Personal information
- Date of birth: 25 January 1923
- Place of birth: Rome, Kingdom of Italy
- Date of death: 14 April 1972 (aged 49)
- Place of death: Rome, Italy
- Position: Midfielder

Senior career*
- Years: Team / Apps / (Gls)
- 1942–1943: Pescara / 4 / (1)
- 1943–1944: Avia Roma / 18 / (0)
- 1944–1945: Roma / 14 / (0)
- 1945–1948: Salernitana / 43 / (0)
- 1948–1949: Palermo / 36 / (0)
- 1949–1953: Juventus / 104 / (2)
- 1953–1954: Milan / 19 / (0)
- 1954–1955: Palermo / 13 / (1)

International career
- 1949–1952: Italy / 5 / (0)

= Alberto Piccinini (footballer) =

Italian footballer (1923–1972)

Alberto Piccinini (25 January 1923 – 14 April 1972) was an Italian professional footballer who played as a midfielder.

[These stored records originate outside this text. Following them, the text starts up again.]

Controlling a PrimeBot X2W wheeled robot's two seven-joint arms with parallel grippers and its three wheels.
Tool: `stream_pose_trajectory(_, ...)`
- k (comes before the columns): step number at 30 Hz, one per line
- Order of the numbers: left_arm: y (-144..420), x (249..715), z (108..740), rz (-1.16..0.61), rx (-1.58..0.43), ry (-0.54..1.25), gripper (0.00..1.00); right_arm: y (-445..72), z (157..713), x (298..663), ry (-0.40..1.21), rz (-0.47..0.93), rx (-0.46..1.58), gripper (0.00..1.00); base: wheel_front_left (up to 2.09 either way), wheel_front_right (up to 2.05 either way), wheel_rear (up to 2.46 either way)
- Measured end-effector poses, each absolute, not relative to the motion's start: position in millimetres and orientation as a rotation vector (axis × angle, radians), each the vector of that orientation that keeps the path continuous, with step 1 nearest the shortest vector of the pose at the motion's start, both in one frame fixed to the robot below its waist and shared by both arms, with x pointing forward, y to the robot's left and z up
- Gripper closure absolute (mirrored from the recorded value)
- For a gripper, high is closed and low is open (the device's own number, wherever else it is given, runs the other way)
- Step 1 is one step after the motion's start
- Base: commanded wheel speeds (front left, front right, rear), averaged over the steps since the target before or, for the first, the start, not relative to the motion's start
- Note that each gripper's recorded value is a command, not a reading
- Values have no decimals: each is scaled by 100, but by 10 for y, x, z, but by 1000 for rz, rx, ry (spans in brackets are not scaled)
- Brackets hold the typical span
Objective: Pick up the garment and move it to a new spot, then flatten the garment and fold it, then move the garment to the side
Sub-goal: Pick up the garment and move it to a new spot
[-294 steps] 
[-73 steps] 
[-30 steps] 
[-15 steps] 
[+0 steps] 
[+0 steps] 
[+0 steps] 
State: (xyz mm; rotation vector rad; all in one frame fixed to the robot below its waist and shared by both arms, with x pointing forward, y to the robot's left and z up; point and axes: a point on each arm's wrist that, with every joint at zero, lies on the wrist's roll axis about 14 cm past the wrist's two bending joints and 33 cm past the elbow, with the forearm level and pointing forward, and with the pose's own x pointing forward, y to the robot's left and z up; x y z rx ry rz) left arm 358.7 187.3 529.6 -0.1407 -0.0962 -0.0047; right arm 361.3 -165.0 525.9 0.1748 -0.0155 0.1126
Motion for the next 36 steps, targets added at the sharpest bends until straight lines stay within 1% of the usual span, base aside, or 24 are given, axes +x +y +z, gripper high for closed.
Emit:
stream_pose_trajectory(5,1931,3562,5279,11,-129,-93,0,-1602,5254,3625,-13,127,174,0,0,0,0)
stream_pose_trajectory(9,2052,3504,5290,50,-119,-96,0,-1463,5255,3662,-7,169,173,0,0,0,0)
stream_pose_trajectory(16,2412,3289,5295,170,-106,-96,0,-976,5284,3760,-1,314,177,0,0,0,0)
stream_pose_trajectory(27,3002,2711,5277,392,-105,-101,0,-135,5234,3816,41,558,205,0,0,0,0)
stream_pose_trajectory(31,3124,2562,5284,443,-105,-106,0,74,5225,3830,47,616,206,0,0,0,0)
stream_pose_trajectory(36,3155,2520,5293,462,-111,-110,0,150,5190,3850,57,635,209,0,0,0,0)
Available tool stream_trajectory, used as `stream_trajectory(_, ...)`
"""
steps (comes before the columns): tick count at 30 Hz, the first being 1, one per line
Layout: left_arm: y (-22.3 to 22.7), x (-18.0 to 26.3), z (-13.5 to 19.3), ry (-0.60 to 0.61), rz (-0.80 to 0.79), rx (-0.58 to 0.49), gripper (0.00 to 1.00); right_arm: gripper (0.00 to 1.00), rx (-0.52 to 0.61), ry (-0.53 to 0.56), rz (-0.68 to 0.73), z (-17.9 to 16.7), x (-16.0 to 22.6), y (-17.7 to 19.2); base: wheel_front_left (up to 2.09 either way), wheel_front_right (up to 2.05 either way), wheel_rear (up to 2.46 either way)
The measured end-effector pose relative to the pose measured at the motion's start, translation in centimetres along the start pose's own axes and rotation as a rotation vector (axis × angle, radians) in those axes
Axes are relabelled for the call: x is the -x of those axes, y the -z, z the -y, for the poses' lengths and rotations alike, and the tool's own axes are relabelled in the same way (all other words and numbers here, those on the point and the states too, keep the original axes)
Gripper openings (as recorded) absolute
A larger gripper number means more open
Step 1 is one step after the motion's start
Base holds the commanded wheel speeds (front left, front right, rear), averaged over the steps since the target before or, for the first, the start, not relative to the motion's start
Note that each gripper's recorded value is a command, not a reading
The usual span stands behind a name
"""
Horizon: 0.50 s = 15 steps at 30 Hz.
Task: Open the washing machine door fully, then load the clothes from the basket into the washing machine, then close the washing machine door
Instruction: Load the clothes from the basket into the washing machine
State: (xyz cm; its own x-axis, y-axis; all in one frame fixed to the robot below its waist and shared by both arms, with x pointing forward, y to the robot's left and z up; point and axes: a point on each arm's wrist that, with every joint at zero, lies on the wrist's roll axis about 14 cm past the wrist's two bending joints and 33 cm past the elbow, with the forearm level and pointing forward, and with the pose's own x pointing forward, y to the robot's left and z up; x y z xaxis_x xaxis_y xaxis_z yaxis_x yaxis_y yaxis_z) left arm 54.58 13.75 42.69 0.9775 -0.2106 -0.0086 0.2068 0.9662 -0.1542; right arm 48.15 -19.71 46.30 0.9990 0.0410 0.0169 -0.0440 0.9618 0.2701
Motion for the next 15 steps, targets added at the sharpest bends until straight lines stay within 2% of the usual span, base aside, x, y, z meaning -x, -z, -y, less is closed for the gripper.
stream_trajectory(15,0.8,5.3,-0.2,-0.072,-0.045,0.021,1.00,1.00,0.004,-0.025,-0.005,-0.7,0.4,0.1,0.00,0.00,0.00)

According to Guerin Sportivo, he was regarded as one of the first liberos when Gipo Viani, his coach at Salernitana, pulled him back to defence and assigned him to mark the opposition's number 9.

He later played for Juventus, Milan and Palermo, winning two Serie A titles with Juventus in 1949–50 and 1951–52.

== Honours ==
- Juventus F.C.
  - Serie A champion: 1949–50, 1951–52.